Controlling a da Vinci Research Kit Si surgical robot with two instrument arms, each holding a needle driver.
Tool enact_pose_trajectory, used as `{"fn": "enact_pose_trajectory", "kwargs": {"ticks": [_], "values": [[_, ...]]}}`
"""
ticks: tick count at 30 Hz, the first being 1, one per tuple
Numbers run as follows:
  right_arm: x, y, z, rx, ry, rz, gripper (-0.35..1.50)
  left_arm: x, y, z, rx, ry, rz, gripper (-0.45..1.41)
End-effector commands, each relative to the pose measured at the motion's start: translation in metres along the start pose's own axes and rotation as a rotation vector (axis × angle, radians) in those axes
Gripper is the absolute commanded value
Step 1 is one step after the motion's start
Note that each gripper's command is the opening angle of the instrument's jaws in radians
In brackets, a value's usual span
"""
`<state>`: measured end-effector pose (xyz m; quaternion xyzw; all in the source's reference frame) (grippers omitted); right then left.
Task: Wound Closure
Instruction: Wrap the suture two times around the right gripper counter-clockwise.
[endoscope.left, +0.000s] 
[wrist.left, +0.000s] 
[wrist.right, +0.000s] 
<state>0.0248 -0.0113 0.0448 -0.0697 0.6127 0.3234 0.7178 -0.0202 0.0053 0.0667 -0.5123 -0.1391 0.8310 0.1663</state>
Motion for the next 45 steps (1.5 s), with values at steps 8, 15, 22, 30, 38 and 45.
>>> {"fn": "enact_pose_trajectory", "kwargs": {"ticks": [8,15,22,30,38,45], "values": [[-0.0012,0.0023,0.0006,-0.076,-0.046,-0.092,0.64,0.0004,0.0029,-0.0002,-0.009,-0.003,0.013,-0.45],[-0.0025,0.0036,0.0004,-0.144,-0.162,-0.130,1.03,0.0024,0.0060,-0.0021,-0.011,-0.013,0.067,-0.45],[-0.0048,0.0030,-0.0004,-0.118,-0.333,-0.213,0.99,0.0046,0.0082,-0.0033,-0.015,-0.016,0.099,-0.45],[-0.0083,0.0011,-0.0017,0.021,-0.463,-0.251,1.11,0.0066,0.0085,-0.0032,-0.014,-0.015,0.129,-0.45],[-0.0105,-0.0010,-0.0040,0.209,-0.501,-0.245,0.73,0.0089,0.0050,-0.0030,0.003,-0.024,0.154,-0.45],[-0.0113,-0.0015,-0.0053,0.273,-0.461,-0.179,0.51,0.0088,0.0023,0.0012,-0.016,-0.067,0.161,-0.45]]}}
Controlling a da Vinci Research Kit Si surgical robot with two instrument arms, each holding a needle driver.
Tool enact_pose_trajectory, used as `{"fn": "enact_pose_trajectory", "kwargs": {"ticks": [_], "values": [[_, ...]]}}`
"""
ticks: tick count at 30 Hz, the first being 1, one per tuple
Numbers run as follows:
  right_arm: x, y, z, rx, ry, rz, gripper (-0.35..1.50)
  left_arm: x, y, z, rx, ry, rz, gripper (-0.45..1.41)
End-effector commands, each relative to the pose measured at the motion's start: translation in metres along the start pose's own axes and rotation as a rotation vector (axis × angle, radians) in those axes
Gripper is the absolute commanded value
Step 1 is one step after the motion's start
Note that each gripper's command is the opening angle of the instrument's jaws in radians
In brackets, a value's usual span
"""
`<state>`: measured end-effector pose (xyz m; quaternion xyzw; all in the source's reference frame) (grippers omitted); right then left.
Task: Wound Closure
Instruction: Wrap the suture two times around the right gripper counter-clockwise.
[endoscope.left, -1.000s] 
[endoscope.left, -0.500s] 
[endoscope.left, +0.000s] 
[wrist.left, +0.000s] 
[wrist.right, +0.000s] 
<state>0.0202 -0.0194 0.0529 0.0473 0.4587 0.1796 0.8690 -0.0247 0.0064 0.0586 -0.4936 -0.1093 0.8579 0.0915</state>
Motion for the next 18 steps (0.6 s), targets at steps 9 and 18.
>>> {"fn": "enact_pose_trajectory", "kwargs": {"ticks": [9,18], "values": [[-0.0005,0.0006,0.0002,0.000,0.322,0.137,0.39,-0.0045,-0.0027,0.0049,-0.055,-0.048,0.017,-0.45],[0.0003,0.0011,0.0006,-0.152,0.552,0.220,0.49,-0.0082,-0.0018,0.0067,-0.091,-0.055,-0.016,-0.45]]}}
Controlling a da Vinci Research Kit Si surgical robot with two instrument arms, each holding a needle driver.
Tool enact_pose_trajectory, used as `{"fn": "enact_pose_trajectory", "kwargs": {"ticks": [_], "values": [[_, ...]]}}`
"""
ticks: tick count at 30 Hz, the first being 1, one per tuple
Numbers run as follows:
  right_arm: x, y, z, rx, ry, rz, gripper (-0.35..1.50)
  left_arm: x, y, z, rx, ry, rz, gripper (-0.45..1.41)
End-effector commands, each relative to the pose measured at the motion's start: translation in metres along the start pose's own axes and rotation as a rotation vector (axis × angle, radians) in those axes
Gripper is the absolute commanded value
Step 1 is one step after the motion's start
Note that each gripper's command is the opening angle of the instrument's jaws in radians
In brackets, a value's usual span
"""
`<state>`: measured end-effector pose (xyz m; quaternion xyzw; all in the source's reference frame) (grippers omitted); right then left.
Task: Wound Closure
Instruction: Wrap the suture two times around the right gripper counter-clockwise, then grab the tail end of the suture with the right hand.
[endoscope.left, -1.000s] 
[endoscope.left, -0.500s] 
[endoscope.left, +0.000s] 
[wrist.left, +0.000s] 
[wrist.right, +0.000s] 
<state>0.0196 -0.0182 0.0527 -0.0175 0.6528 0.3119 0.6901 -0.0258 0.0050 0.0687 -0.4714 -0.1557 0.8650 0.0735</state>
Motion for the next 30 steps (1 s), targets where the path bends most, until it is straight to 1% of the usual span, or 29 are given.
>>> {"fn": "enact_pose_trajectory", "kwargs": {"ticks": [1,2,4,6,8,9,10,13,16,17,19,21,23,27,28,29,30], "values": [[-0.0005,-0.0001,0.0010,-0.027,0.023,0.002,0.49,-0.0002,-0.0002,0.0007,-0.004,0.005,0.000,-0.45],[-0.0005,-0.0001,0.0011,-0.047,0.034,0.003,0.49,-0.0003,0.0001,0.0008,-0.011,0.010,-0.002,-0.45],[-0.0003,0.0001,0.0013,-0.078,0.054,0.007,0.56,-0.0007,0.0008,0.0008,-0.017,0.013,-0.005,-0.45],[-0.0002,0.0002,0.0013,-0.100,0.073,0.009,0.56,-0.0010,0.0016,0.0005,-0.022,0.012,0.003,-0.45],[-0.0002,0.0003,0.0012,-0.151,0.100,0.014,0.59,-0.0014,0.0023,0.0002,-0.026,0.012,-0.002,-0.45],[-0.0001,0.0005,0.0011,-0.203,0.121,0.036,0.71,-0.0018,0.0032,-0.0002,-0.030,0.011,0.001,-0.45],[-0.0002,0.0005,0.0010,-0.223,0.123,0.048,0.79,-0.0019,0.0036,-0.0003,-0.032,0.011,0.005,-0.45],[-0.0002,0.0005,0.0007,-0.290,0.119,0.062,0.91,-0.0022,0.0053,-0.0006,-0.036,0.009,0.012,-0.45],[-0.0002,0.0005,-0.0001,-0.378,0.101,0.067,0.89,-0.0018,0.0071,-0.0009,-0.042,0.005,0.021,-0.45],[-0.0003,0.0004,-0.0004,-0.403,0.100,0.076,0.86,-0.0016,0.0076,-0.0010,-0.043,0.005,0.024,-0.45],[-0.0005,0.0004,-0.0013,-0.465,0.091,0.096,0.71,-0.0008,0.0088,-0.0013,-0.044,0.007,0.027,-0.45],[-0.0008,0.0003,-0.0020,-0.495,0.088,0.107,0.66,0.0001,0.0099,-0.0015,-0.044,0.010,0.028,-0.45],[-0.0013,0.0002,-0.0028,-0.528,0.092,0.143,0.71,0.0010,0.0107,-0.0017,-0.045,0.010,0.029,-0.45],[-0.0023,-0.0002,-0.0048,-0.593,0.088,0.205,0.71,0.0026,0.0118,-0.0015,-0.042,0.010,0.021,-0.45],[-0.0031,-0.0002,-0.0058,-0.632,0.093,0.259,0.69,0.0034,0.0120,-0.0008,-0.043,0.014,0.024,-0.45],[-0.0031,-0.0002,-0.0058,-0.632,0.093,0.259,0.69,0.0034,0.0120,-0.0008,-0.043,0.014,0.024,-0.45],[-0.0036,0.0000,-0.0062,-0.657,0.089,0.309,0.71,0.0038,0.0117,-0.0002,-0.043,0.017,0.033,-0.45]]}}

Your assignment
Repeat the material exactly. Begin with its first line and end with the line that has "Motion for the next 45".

Task output
Controlling a da Vinci Research Kit Si surgical robot with two instrument arms, each holding a needle driver.
Tool enact_pose_trajectory, used as `{"fn": "enact_pose_trajectory", "kwargs": {"ticks": [_], "values": [[_, ...]]}}`
"""
ticks: tick count at 30 Hz, the first being 1, one per tuple
Numbers run as follows:
  right_arm: x, y, z, rx, ry, rz, gripper (-0.35..1.50)
  left_arm: x, y, z, rx, ry, rz, gripper (-0.45..1.41)
End-effector commands, each relative to the pose measured at the motion's start: translation in metres along the start pose's own axes and rotation as a rotation vector (axis × angle, radians) in those axes
Gripper is the absolute commanded value
Step 1 is one step after the motion's start
Note that each gripper's command is the opening angle of the instrument's jaws in radians
In brackets, a value's usual span
"""
`<state>`: measured end-effector pose (xyz m; quaternion xyzw; all in the source's reference frame) (grippers omitted); right then left.
Task: Wound Closure
Instruction: Wrap the suture two times around the right gripper counter-clockwise.
[endoscope.left, +0.000s] 
[wrist.left, +0.000s] 
[wrist.right, +0.000s] 
<state>0.0248 -0.0113 0.0448 -0.0697 0.6127 0.3234 0.7178 -0.0202 0.0053 0.0667 -0.5123 -0.1391 0.8310 0.1663</state>
Motion for the next 45 steps (1.5 s), with values at steps 8, 15, 22, 30, 38 and 45.

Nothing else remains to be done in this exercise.